Among the records below, determine how many lines have the word "item" in them; output only the number.

------ SUPPLIED DATA

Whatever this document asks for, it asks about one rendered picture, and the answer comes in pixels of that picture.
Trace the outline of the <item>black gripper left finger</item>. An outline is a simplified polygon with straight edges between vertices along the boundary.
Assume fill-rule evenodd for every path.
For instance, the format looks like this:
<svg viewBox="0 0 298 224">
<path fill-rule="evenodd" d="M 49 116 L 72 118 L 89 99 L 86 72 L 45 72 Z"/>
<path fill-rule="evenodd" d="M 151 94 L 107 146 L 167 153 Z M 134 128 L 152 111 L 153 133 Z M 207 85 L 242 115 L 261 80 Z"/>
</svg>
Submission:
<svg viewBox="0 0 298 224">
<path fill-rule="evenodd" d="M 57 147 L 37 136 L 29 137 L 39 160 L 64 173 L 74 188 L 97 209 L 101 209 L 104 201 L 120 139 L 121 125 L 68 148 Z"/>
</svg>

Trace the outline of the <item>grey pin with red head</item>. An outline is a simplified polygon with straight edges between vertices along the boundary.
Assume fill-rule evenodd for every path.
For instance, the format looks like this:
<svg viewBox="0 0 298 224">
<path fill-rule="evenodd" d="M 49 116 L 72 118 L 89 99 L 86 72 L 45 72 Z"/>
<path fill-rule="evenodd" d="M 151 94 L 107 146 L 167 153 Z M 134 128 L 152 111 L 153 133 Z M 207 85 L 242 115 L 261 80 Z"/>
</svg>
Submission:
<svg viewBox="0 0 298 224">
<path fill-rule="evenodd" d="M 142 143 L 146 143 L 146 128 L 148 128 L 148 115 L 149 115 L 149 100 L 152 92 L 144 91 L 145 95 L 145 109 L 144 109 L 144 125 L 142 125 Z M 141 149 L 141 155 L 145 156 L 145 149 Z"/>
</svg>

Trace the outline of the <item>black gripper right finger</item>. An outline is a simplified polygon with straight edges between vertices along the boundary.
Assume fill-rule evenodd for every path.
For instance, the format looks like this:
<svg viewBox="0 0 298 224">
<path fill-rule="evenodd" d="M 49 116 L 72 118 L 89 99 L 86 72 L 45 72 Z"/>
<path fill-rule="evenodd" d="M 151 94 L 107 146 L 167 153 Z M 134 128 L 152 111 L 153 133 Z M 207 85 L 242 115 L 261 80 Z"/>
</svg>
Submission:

------------

**TASK SOLUTION:**
3